Los Juegos Olímpicos, lejos de las prioridades entre los habitantes de Tokio
Shinzo Abe, por entonces primer ministro, se disfrazaba de Super Mario. Cavaba una tubería de emergencia desde Japón al Maracaná y llegaba a la ceremonia de clausura de Río 2016 a tiempo para presentar los Juegos siguientes de Tokio 2020. Imposible olvidar aquel montaje. Pero en 2020, Abe, principal impulsor de los Juegos, enfermó y dejó el gobierno. El Maracaná, ya sin el hospital de campaña que había sido construido a su lado, recibirá este sábado la final de la Copa Libertadores sin público, en un Estado de Río de Janeiro que se acerca a las 30.000 muertes por Covid-19. Y Tokio se aferra a celebrar sus Juegos el 23 de julio como sea. Con o sin público, con o sin atletas vacunados, con su población enojada o no. Y sin Super Mario. Los Juegos, confía el alemán Thomas Bach, presidente del Comité Olímpico Internacional (COI), como símbolo de que habremos superado la pandemia.

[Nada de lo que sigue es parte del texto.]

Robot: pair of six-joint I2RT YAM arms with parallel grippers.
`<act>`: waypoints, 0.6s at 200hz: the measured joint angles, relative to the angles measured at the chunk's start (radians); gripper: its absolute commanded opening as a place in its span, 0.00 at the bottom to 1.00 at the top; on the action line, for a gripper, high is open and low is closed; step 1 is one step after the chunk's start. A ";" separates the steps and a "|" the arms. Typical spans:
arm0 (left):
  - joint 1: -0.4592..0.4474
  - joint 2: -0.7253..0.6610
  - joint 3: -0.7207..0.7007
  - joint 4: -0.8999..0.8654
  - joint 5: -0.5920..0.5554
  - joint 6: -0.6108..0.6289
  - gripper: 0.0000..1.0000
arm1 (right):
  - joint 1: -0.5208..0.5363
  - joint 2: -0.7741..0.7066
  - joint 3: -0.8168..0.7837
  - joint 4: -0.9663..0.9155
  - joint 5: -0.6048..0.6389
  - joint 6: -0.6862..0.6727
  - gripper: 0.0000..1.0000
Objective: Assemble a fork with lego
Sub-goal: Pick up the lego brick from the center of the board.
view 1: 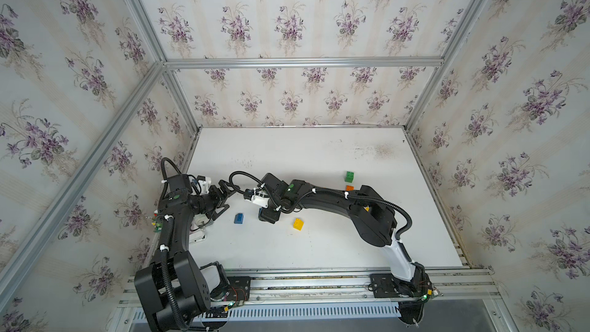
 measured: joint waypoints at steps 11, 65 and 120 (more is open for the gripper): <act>0.001 0.003 -0.005 0.001 0.003 0.000 1.00 | -0.001 0.008 0.007 -0.006 0.000 -0.002 0.61; 0.006 0.013 -0.018 0.008 0.021 0.000 1.00 | -0.007 0.048 0.043 -0.039 -0.008 -0.016 0.53; 0.010 0.015 -0.021 0.008 0.025 -0.001 1.00 | -0.007 0.065 0.056 -0.049 -0.024 -0.019 0.37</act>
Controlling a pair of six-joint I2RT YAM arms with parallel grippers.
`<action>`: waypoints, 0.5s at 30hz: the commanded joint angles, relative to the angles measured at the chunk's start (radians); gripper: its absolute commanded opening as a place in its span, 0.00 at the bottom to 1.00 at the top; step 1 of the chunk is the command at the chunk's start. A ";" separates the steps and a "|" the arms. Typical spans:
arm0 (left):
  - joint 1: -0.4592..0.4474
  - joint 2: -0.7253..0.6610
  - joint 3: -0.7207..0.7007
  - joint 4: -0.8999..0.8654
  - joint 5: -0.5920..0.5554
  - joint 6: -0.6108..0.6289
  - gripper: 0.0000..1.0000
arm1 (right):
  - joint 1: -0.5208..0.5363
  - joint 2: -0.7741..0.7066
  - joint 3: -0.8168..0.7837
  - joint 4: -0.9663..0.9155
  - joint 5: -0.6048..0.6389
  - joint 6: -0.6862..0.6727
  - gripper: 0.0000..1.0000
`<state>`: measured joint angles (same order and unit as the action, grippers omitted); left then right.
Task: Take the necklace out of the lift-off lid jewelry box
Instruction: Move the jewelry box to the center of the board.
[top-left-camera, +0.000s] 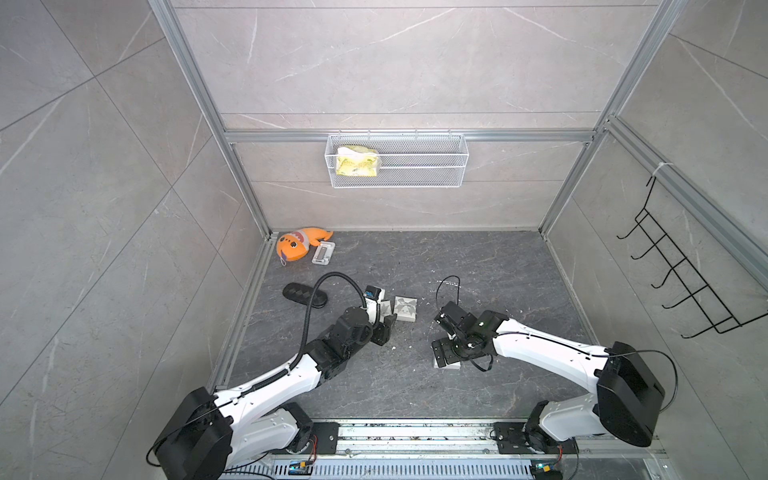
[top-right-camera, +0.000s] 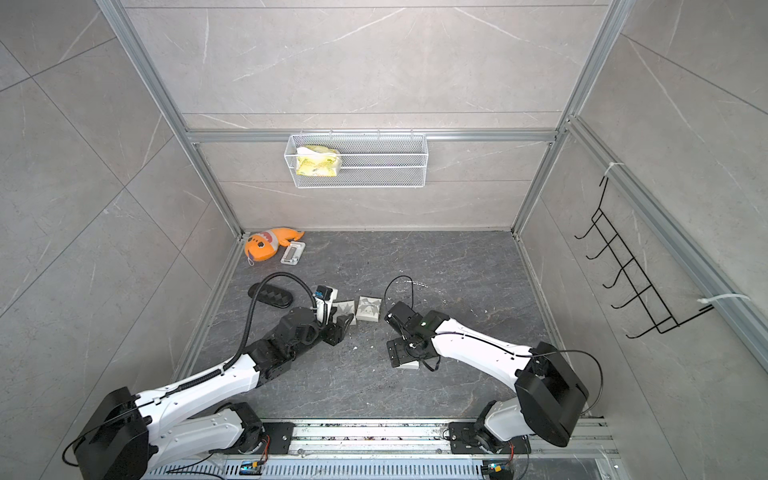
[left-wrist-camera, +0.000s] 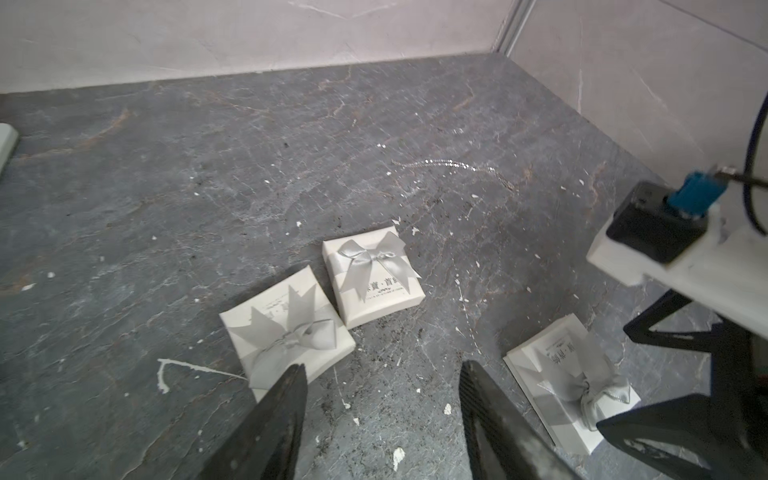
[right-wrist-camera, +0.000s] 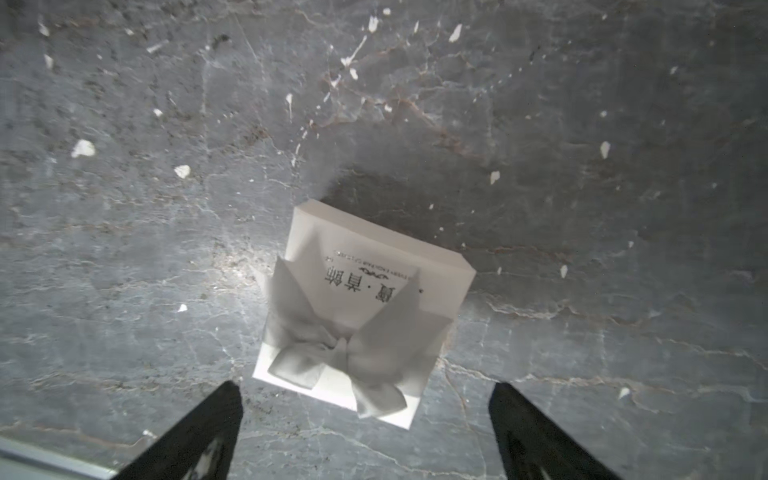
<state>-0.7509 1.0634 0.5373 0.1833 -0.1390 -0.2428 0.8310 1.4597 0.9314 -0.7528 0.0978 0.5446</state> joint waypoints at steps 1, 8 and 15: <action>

El deporte suele ayudar a la educación, la salud, el juego y, en tiempos de encierro, se convierte en bandera de la necesaria actividad física y la cultura de volver a estar juntos. A veces, las presiones del negocio exageran su rol. Lo convertimos en metáfora seductora pero engañosa sobre un mundo más democrático, más justo y más fraternal. Describimos al atleta olímpico que ganó una medalla dorada como modelo de superación. Y pretendemos que lo que sucede en un estadio podrá trasladarse casi automáticamente a otros escenarios. Hasta que la vida, como suele suceder, nos avisa que nosotros, y también el mundo, claro, solemos ser algo más complejo que un triunfo, un récord, un podio o una ovación.